Extra	Pulls in	Enables
`bedrock`	`boto3`, `aioboto3`	Claude on Bedrock (Converse)
`openai`	`openai`	direct OpenAI and Bedrock Mantle (GPT-5.x)
`anthropic`	`anthropic`	direct Anthropic API
`all`	all of the above	everything

Models & credentials

Lodlina is Bedrock-first. You select a model by a short alias (claude-sonnet-4-6, gpt-5.5, …) and it resolves to that model's Amazon Bedrock route by default, keeping prompts in-boundary. The direct OpenAI / Anthropic APIs are secondary routes, chosen only when you explicitly ask for them (--provider openai|anthropic) — there is no silent cross-boundary fallback. You can also pass a full Inspect model string directly. See src/lodlina/models.py for the registry.

Copy .env.example to .env.local and fill it in; the snippets below show what each provider needs.

Claude on Bedrock (Converse API, `us-east-1`)

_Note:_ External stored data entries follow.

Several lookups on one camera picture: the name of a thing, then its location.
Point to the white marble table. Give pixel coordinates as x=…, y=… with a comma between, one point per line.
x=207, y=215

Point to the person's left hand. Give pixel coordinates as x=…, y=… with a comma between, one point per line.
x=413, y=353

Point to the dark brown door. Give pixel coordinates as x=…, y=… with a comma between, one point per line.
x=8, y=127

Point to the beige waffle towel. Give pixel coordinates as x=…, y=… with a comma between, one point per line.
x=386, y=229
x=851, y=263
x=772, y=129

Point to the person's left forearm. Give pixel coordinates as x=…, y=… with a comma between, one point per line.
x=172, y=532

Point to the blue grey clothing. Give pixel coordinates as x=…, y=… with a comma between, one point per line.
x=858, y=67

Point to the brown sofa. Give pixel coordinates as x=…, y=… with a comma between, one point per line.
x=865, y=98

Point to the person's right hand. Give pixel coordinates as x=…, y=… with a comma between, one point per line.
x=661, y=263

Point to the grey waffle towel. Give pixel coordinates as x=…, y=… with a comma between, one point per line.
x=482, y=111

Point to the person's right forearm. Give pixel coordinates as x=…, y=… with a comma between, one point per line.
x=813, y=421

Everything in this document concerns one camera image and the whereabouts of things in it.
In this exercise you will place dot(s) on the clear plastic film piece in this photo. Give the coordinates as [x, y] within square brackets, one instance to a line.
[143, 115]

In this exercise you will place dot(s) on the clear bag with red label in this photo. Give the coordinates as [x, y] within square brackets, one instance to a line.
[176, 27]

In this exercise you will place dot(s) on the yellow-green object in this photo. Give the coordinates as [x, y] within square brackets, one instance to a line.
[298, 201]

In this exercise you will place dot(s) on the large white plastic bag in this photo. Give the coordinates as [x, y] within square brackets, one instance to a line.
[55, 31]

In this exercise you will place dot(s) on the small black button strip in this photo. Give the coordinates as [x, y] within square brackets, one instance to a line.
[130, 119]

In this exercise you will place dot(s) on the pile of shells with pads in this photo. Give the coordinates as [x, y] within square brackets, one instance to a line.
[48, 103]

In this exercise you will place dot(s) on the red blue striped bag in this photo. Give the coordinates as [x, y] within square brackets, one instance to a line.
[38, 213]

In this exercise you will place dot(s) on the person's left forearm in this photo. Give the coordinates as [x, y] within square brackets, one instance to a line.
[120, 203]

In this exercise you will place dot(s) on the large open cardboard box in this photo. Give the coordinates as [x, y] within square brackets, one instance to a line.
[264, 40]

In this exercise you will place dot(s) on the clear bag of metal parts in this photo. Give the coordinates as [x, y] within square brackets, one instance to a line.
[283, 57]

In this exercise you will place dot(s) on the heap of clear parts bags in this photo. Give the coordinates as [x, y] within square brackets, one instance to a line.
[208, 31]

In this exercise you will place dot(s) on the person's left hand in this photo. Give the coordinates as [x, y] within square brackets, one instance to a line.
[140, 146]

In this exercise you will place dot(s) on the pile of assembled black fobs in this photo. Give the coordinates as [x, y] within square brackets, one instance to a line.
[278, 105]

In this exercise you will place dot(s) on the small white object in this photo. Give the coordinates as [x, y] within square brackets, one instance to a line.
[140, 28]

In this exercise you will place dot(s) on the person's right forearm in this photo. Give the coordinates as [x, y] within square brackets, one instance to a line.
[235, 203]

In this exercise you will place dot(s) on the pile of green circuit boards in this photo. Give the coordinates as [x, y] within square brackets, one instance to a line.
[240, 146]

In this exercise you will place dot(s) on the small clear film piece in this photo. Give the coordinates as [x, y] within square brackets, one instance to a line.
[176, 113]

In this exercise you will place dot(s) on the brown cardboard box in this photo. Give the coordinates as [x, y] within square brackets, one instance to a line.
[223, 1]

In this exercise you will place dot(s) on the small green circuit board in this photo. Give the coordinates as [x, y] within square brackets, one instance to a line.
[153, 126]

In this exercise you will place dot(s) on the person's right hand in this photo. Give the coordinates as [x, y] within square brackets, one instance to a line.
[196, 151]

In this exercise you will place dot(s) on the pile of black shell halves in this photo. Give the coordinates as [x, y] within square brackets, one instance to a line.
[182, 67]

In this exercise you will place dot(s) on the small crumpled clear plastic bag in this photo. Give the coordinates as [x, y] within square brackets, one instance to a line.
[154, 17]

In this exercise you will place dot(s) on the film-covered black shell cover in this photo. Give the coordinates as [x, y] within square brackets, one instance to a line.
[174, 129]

The Claude line-up and the model-graded grader use Inspect's bedrock/ provider with standard AWS credentials:

export AWS_ACCESS_KEY_ID=...        # or: export AWS_PROFILE=<profile>
export AWS_SECRET_ACCESS_KEY=...
export AWS_DEFAULT_REGION=us-east-1

Bedrock model strings take the form bedrock/<bedrock-model-id>; Claude models carry an anthropic. provider prefix and route via regional inference profiles, e.g. bedrock/us.anthropic.claude-sonnet-4-6. (Haiku 4.5 has no short alias on Bedrock, so it is pinned to the dated profile us.anthropic.claude-haiku-4-5-20251001-v1:0.)

OpenAI GPT-5.x on Bedrock Mantle (Responses API, `us-east-2`)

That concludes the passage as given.